Business Wire, Dec 11, 2002

Business Editors/Health and Medical Writers

TORONTO--(BUSINESS WIRE)--Dec. 11, 2002

Biovail Corporation (NYSE:BVF)(TSE:BVF)

-- Expands Biovail's pipeline through the acquisition of numerous ongoing development programs

-- Acquisition provides complementary drug delivery technologies and strengthens patent portfolio

-- Acquisition includes an economic interest in a number of products; including generic Prilosec(R)

Biovail Corporation (NYSE:BVF)(TSE:BVF) announced today that it has acquired Pharma PASS LLC, an Irvine, California company, and Pharma PASS SA, a company based in France, both of which belong to the Pharma PASS group (Pharma PASS). Pharma PASS is a developer of advanced oral controlled release technologies and formulations that have been licensed to pharmaceutical companies in Europe and the United States. Both companies were purchased for approximately $190 million. The acquisition significantly enhances Biovail's portfolio of drug delivery technologies as well as Biovail's patent portfolio estate.

"This is an exciting and very strategic acquisition for Biovail," commented Eugene Melnyk, Chairman and Chief Executive Officer of Biovail. "Pharma PASS is headed by its principal owner, Dr. Pawan Seth who is a highly prolific developer of controlled release technologies and has been a long-standing developmental partner of Biovail. With this transaction, we have acquired not only a novel advanced drug delivery platform and two exciting enhanced absorption formulations, but have also significantly expanded Biovail's pipeline potential with numerous product development programs targeting commercialization in 2005 to 2007."

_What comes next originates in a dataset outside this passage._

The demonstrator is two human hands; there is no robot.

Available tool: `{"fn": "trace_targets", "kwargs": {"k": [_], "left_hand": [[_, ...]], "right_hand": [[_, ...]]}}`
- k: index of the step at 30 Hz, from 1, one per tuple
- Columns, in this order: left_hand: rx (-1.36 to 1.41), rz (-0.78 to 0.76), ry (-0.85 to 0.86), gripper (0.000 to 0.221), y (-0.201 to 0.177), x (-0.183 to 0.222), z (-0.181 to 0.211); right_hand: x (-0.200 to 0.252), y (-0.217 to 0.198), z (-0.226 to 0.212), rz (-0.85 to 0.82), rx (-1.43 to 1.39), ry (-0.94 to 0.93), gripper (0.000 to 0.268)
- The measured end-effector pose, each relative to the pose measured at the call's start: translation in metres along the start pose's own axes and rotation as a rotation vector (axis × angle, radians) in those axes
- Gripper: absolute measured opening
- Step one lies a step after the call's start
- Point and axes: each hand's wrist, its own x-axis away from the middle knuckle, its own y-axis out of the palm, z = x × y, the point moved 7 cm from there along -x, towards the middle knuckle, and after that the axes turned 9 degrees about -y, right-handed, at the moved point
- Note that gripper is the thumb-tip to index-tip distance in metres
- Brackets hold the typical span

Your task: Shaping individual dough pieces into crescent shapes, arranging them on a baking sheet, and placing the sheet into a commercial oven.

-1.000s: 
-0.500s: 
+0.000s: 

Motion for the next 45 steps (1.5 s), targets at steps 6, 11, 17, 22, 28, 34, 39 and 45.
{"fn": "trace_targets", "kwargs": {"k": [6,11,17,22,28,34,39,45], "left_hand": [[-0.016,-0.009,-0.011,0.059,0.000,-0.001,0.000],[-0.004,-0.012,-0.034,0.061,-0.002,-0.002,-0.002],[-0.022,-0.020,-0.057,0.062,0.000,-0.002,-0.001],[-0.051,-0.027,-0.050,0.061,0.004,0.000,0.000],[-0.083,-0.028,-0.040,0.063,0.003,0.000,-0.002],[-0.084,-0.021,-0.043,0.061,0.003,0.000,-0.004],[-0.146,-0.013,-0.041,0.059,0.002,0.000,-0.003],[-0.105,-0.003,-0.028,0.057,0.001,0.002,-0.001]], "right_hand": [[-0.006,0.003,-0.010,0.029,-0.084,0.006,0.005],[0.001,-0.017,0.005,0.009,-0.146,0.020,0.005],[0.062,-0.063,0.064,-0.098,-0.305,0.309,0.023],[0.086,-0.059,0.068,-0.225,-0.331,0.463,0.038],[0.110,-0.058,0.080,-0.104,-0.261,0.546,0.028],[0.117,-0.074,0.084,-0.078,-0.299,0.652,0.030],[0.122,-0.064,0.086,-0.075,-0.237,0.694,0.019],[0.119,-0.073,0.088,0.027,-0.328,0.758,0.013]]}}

As part of this transaction, Biovail has acquired a number of New Drug Application (NDA) products under development, including an enhanced absorption fenofibrate product, for treatment of hypercholesterolemia, and an enhanced absorption venlafaxine product, for the treatment of depression. Biovail believes that improvements in the absorption and delivery of these molecules can significantly enhance the performance of these compounds and create marketing opportunities for Biovail or potential partners. Currently marketed versions of these products include Tricor(R) (fenofibrate), marketed in the United States by Abbott Laboratories with current annualized sales of $421 million and Effexor(R) (venlafaxine), marketed in the United States by Wyeth Pharmaceuticals with current annualized sales of $1.6 billion. A substantial portion of the acquisition price is attributable to these and other ongoing developmental programs. As a result, Biovail will take a one-time in process Research and Development charge related to the value of these developmental programs in the fourth quarter 2002.

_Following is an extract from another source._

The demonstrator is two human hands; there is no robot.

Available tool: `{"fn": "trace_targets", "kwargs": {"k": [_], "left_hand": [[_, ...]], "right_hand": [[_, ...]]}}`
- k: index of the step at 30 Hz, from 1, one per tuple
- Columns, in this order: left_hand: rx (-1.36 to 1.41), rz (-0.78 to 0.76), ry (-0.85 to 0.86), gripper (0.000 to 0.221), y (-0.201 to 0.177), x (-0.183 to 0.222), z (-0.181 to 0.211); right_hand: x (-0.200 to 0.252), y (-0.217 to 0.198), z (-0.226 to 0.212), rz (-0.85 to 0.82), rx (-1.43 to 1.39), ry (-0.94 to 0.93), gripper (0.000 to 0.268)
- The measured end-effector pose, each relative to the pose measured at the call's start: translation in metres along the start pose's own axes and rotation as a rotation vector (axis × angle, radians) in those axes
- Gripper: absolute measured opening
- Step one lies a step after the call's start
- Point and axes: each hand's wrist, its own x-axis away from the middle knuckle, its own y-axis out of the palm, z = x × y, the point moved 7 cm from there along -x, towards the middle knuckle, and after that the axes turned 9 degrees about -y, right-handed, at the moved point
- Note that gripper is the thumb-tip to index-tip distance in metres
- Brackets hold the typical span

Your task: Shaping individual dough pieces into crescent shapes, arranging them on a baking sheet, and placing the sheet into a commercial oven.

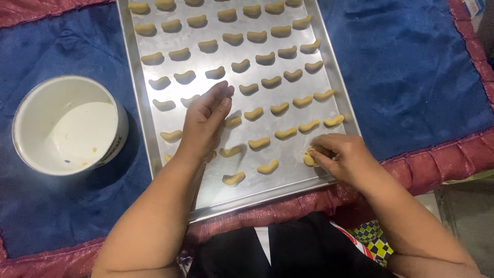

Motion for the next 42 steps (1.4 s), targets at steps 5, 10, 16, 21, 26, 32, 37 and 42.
{"fn": "trace_targets", "kwargs": {"k": [5,10,16,21,26,32,37,42], "left_hand": [[-0.007,-0.025,0.027,0.057,0.001,-0.002,-0.004],[-0.014,-0.036,0.030,0.057,0.003,0.000,-0.003],[-0.046,-0.040,0.023,0.058,0.005,0.001,0.000],[-0.070,-0.038,0.033,0.059,0.005,0.002,0.001],[-0.114,-0.052,0.052,0.059,0.007,0.003,0.002],[-0.110,-0.054,0.027,0.060,0.009,0.005,0.006],[-0.096,-0.047,-0.002,0.061,0.010,0.005,0.006],[-0.112,-0.047,-0.005,0.062,0.011,0.008,0.009]], "right_hand": [[0.003,-0.001,0.008,0.008,-0.089,0.076,0.013],[0.004,-0.006,0.017,-0.037,-0.177,0.152,0.022],[0.006,-0.009,0.008,-0.177,-0.219,0.040,0.037],[0.011,-0.008,0.019,-0.039,-0.110,0.007,0.021],[0.019,-0.004,0.028,-0.007,0.052,-0.013,0.020],[0.018,-0.016,0.015,-0.029,-0.286,0.154,0.043],[0.008,0.001,0.004,-0.214,-0.617,0.189,0.049],[-0.001,0.027,-0.005,-0.227,-0.254,0.063,0.032]]}}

Biovail is also acquiring an immediate, material economic interest in two licensed products including the currently marketed Tricor(R) (mentioned above) and a recently launched generic version of Prilosec(R) (omeprazole), which is licensed to Kremers Urban Development Company (KUDCo). Pharma PASS, the inventor and developer of this product, developed the only generic version of Prilosec(R) found not to infringe the original product's patent. Also, through this acquisition, Biovail extinguishes any future financial obligations to Pharma PASS in respect of product development services previously provided by Pharma PASS in collaboration with Biovail.

This transaction also provides Biovail with two new drug delivery technologies -- a Zero Order Release System (ZORS), a technology that controls the rate and release of a drug and/or significantly enhances the systemic absorption of a drug molecule, and an oral Colonic Drug Delivery technology designed for the targeted release of medication into the lower intestine and upper colon. Biovail and Dr. Seth intend to continue to develop novel products utilizing both of these technologies.

Biovail also confirmed its intention to launch its novel once daily version of diltiazem, Cardizem(R) LA (previously referred to as Cardizem(R) XL), upon Final Approval by the Food and Drug Administration (FDA) in the near term. Although the timing of such approval from the FDA is expected in the coming weeks, it is difficult to predict with any certainty the exact date of such approval. Biovail's recently announced arrangement with Reliant Pharmaceuticals LLP, in addition to Biovail's internally expanded sales force, provides over 800 experienced field sales representatives to begin detailing Cardizem(R) LA in the first quarter of 2003 as expected.

The Pharma PASS acquisition was initiated by Biovail Ventures, a division of Biovail with a mandate to expand Biovail's product pipeline by identifying and investing in New Chemical Entities (NCEs), New Biological Entities (NBEs) and novel drug delivery technologies for future commercialization in North America through Biovail's fully-integrated sales and marketing organization. Biovail Corporation is an international full-service pharmaceutical company, engaged in the formulation, clinical testing, registration, manufacture, sale and promotion of pharmaceutical products utilizing advanced drug delivery technologies.